Di sebuah counter telor supermarket, saya mendengar percakapan menarik antara seorang anak --sekitar 7 tahun dengan ibunya. Rupanya anak itu tertarik dengan beberapa bungkus telor rusak (retak-retak dan berlubang) yang tetap diberi label diskon, dengan harga jauh lebih murah dari harga standar.
"Ini masih dijual Ma?"
"Iya."
"Kok?" anak itu heran, "Siapa yang mau beli telor rusak begini?!"
"Adalah .." jawab sang Mama sambil tetap memilih-milih telor dan memasukkannya ke dalam kantung plastik.
"Bukannya kuman bisa masuk?"
Sang ibu tidak menjawab. Sang Anak tetap terbengong-bengong.
Saya sebenarnya terusik dan tergerak untuk bisa bercakap-cakap dengannya soal telor rusak itu. Tapi saya menahan diri. Anak itu barangkali masih terlalu muda untuk memahami bahwa di negeri ini, tingkat toleransi sedemikian tinggi, sehingga kadang kebablasen. Telur rusak yang seharusnya dibuang --sesuai standar kualitas produk makanan-- masih juga dibungkus manis dan dijual! Tidak apa-apa kok, isinya masih bagus, cuma kulitnya aja yang retak-retak, begitu barangkali manajer supermarket itu berkilah.

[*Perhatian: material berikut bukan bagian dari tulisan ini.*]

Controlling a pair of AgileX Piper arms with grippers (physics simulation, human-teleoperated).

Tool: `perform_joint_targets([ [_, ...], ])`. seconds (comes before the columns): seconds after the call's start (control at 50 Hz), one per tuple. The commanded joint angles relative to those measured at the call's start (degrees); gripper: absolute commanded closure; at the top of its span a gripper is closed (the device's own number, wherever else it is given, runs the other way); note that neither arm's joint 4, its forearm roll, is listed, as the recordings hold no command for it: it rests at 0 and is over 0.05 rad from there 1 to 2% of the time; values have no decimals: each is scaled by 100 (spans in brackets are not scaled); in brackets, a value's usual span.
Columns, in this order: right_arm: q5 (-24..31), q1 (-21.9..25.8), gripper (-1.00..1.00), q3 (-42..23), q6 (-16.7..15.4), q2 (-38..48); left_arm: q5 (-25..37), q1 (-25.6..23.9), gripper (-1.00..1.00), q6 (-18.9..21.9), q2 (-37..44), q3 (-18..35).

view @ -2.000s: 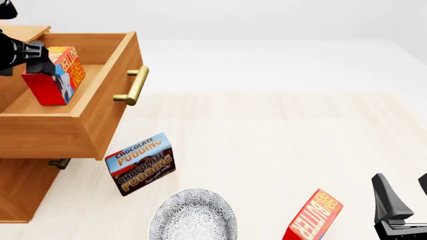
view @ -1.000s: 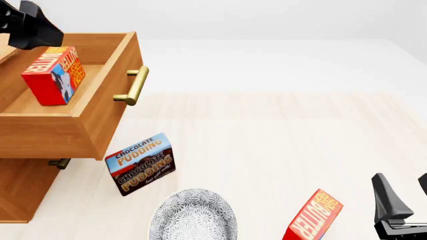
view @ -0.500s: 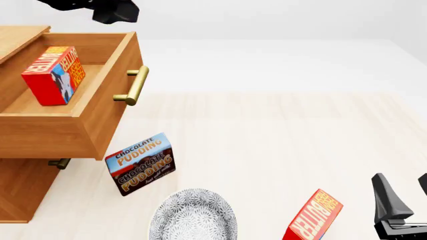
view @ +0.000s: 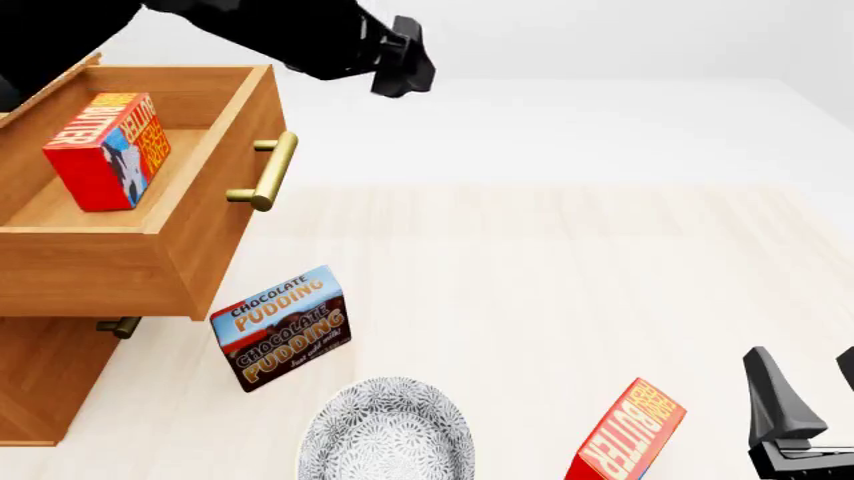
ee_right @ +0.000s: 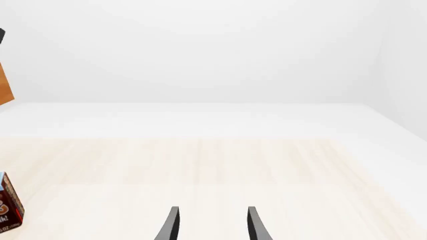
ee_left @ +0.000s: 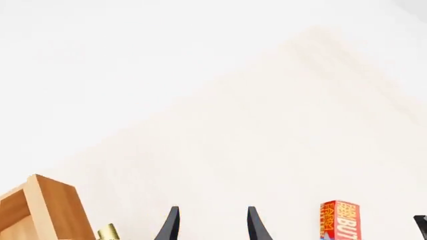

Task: Put the butter at the front in the top drawer of the cabinet and close it.

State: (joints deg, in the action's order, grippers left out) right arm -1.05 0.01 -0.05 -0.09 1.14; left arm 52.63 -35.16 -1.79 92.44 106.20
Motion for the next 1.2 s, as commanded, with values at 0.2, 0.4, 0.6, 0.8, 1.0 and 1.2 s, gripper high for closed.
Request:
perform_joint_targets([
  [0.2, -30, 1, -100, 0, 2, 30, -1043, -343, -100, -620, 642, -556],
  [0.4, -30, 1, -100, 0, 1, 30, -1604, -109, -100, -787, 573, -1228],
  [0.6, -10, 0, -100, -1, 0, 9, -1868, 164, -100, -871, 576, -1690],
  [0.8, -18, 0, -100, 0, 0, 17, -2031, 428, -100, -934, 609, -2001],
  [1.0, -41, 0, -100, 1, 0, 40, -2251, 396, -100, -1123, 893, -2165],
  [1.2, -44, 0, -100, 1, 1, 42, -2489, 505, -100, -1293, 1036, -2406],
])
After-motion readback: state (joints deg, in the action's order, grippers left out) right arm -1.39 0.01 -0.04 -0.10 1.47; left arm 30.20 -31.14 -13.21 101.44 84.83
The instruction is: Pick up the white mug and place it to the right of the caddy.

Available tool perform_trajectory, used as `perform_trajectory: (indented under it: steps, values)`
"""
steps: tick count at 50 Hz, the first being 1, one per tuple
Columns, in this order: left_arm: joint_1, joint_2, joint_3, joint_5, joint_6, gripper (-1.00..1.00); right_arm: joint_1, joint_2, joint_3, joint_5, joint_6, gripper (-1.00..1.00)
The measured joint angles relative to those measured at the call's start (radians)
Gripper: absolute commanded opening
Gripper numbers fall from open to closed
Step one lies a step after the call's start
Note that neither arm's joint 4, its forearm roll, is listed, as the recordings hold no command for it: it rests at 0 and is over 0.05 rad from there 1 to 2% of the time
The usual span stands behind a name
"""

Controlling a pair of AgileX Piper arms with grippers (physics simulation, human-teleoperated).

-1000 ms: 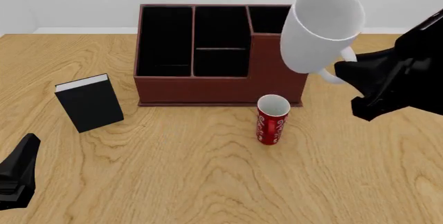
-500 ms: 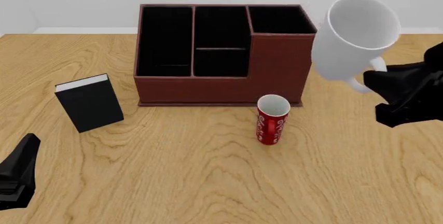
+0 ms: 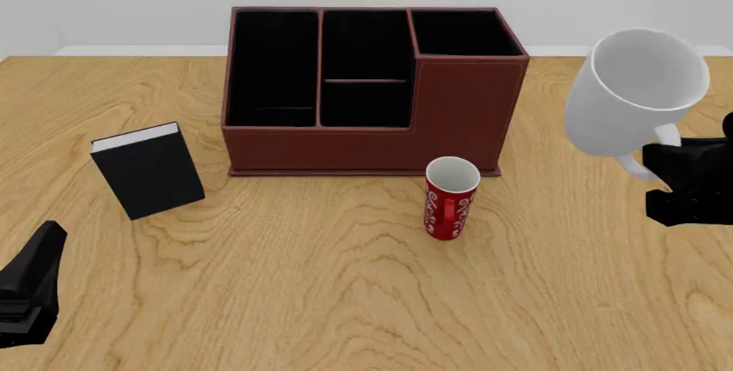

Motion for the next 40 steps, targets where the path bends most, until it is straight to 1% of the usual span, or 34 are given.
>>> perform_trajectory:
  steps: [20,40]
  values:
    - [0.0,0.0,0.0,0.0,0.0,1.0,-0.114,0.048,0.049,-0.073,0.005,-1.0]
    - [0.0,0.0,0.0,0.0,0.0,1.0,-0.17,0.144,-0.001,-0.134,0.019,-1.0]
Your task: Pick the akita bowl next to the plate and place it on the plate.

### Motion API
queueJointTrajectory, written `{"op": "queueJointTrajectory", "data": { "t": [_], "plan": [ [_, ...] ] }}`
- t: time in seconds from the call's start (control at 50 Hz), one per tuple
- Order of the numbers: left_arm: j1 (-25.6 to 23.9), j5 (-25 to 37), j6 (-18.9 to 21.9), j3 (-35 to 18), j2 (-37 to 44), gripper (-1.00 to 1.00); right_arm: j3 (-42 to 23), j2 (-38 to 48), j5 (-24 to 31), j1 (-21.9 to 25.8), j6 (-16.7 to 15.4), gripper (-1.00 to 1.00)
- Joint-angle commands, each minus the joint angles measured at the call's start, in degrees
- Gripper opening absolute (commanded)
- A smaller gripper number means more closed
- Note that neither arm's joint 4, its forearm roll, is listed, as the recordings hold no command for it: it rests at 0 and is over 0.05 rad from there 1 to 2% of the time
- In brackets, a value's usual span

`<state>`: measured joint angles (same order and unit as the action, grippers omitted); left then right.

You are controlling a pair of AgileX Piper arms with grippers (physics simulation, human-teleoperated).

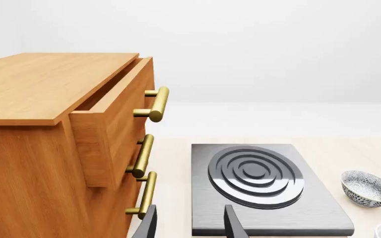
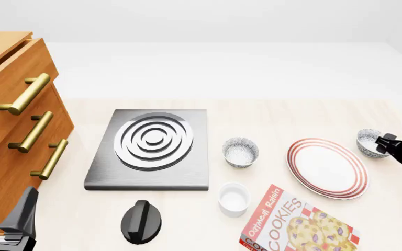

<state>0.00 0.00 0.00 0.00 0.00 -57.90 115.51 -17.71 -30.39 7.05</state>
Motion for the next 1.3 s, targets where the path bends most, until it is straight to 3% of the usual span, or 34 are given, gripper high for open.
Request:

Mentalitas toleransi negatif seperti ini yang sayangnya justru bertumbuh subur di negeri ini. Terlebih kata-kata "Sayang kan, masih bisa dimanfaatkan oleh mereka yang membutuhkanya ... " justru memberikan konformitas yang manjur. Beda antara toleransi negatif atau sikap permisive dengan spirit untuk "membantu" mereka yang membutuhkan menjadi kabur. Bukankah produk keramik reject (cacat produksi) juga masih dijual dengan istilah KW2? Bukankan produk garmen yang sama juga dijual dengan label keren "sisa export"? Dalam hal dua kasus ini, kita tidak melihat dengan jelas, apakah original spirit dari si pengusaha adalah: (1) untuk membantu masyarakat menengah ke bawah; atau (2) justru merupakan bussiness opportunity bagi pengusahanya untuk menekan kerugian. Sayangnya masyarakat juga sudah terlanjur menerima situasi-situasi semacam ini. Karena butuh atau memang perwujudan toleransi cuek bebek?
Bersikap toleran atas sesuatu yang baik itu harus. Toleran terhadap hal yang negaitf, jangan. Toleran bukan berarti permisive. Mentalitas permisif sedikit demi sedikit akan menghancurkan kita bersama.